- _WHAT IS BEING ASKED_:
Pictures in the data must not be copied, but everything else should be output exactly.
----
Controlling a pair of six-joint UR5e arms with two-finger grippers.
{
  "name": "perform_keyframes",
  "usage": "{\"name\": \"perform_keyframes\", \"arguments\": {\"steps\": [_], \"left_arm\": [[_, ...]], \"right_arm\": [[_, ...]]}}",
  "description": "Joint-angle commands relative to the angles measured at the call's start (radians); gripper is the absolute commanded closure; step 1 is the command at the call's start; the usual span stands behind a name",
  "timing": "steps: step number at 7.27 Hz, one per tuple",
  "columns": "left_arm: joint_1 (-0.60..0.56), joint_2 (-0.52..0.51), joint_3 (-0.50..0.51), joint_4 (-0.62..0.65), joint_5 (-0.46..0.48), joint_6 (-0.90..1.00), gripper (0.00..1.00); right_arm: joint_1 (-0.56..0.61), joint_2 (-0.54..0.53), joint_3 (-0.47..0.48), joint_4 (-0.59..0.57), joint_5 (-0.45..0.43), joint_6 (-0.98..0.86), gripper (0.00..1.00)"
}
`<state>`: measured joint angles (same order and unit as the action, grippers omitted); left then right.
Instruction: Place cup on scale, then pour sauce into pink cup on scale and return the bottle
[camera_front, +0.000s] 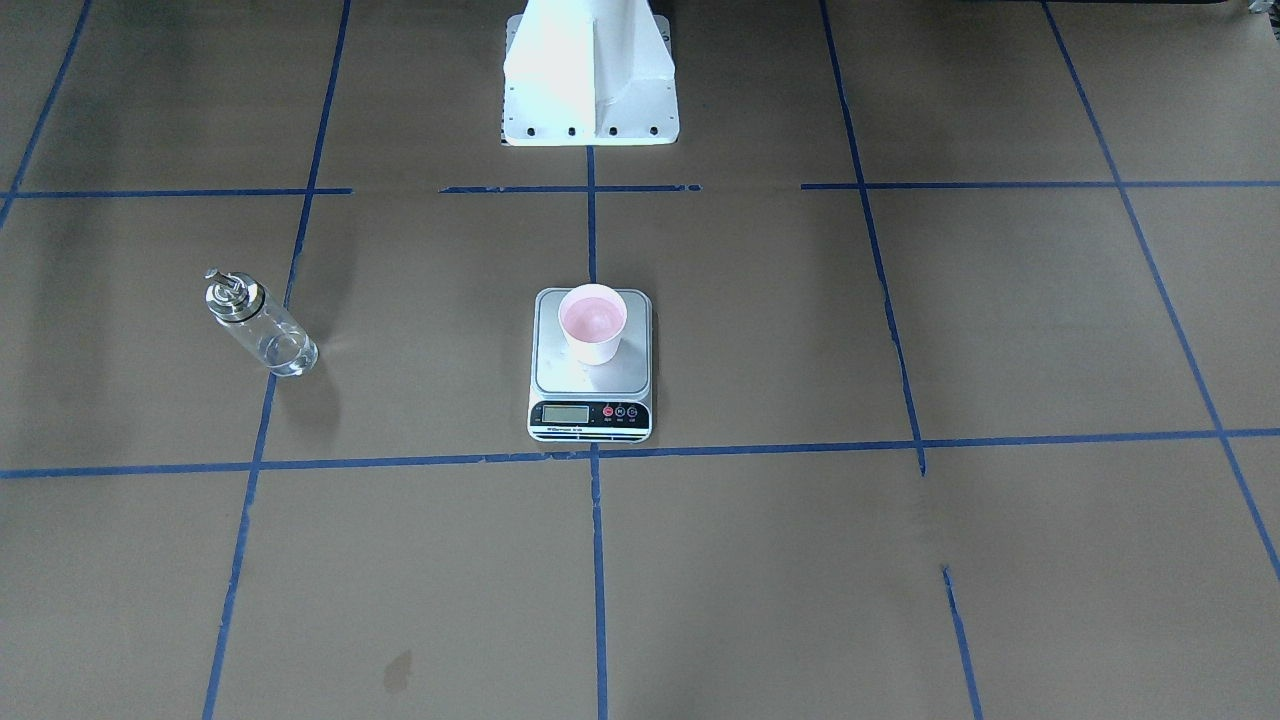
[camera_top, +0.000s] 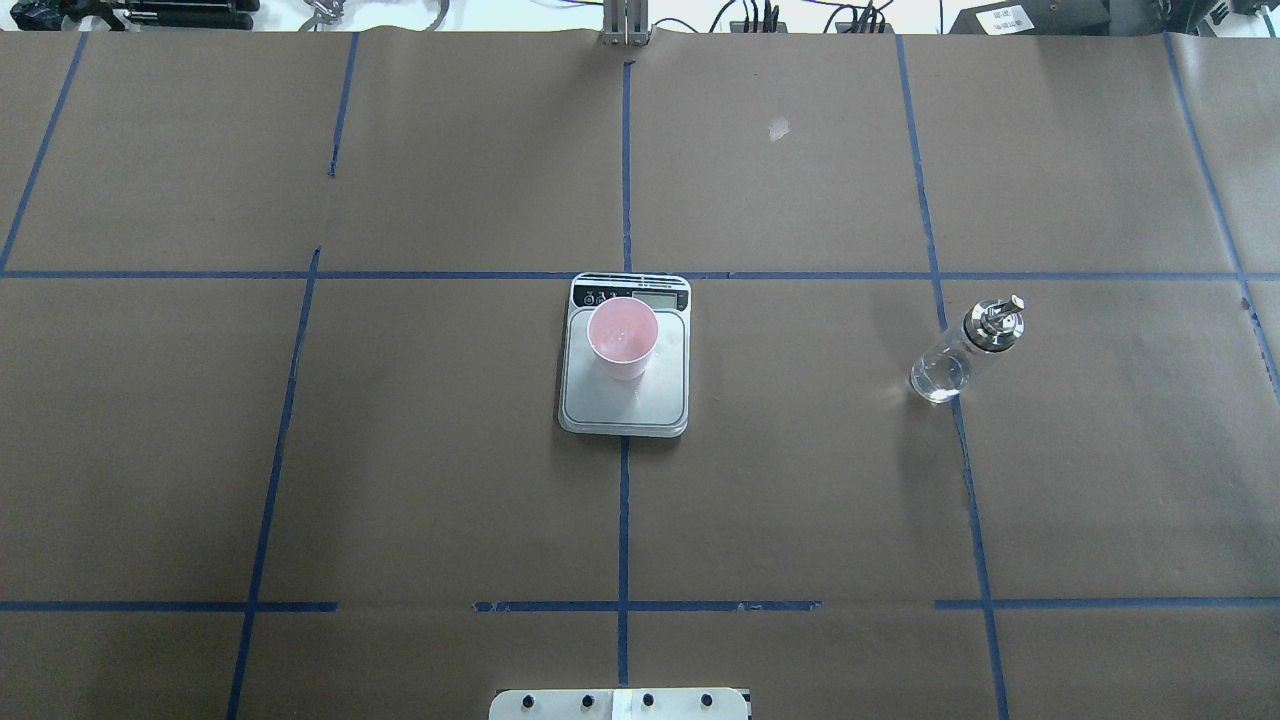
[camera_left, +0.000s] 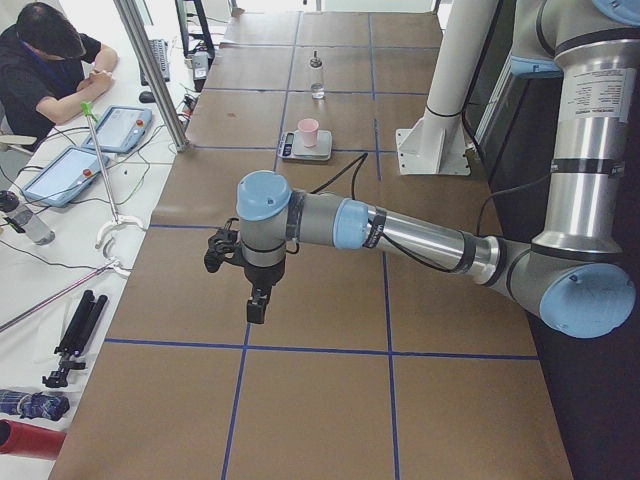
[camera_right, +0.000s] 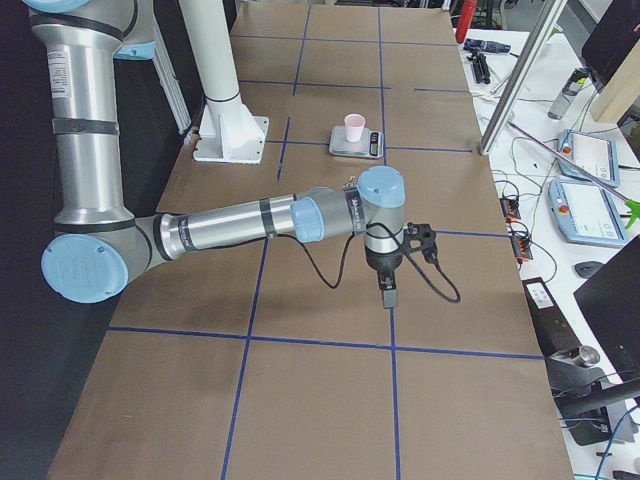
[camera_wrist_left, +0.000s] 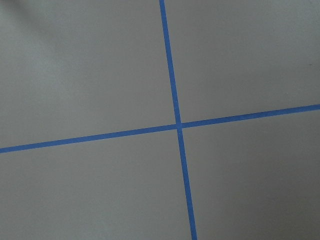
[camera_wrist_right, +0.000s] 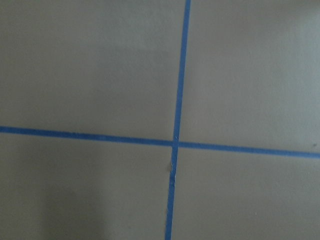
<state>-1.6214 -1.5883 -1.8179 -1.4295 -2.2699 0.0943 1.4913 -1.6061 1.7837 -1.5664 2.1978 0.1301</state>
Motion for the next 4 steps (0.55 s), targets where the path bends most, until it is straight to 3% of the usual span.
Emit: {"name": "perform_keyframes", "arguments": {"steps": [1,2,4], "left_arm": [[0.000,0.001,0.006,-0.002,0.000,-0.001,0.00],[0.000,0.001,0.009,0.001,-0.002,-0.001,0.00],[0.000,0.001,0.012,0.007,-0.003,-0.001,0.00]], "right_arm": [[0.012,-0.081,-0.006,0.009,0.043,0.006,0.00],[0.014,-0.131,0.000,0.012,0.097,0.005,0.00],[0.014,-0.138,0.003,0.012,0.112,0.003,0.00]]}}
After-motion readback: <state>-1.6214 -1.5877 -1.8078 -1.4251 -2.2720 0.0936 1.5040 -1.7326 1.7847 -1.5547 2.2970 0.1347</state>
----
- _RESPONSE BELOW_:
Controlling a pair of six-joint UR5e arms with two-finger grippers.
{
  "name": "perform_keyframes",
  "usage": "{\"name\": \"perform_keyframes\", \"arguments\": {\"steps\": [_], \"left_arm\": [[_, ...]], \"right_arm\": [[_, ...]]}}",
  "description": "Joint-angle commands relative to the angles measured at the call's start (radians); gripper is the absolute commanded closure; step 1 is the command at the call's start; the usual span stands behind a name",
  "timing": "steps: step number at 7.27 Hz, one per tuple",
  "columns": "left_arm: joint_1 (-0.60..0.56), joint_2 (-0.52..0.51), joint_3 (-0.50..0.51), joint_4 (-0.62..0.65), joint_5 (-0.46..0.48), joint_6 (-0.90..1.00), gripper (0.00..1.00); right_arm: joint_1 (-0.56..0.61), joint_2 (-0.54..0.53), joint_3 (-0.47..0.48), joint_4 (-0.59..0.57), joint_5 (-0.45..0.43), joint_6 (-0.98..0.86), gripper (0.00..1.00)"
}
`<state>`: measured joint angles (same order and unit as the action, grippers omitted); left then right.
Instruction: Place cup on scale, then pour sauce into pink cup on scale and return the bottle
[camera_front, +0.000s] 
[camera_top, +0.000s] 
[camera_left, +0.000s] 
[camera_right, +0.000s] 
[camera_wrist_left, +0.000s] 
[camera_wrist_right, +0.000s] 
<state>-1.6214 -1.5883 -1.8179 -1.4295 -2.2699 0.0943 1.4913 -1.6061 1.7837 -1.5664 2.1978 0.1301</state>
Motion for the next 4 steps (0.55 s), targets where the path bends most, until it is straight to 3% of the usual span.
Emit: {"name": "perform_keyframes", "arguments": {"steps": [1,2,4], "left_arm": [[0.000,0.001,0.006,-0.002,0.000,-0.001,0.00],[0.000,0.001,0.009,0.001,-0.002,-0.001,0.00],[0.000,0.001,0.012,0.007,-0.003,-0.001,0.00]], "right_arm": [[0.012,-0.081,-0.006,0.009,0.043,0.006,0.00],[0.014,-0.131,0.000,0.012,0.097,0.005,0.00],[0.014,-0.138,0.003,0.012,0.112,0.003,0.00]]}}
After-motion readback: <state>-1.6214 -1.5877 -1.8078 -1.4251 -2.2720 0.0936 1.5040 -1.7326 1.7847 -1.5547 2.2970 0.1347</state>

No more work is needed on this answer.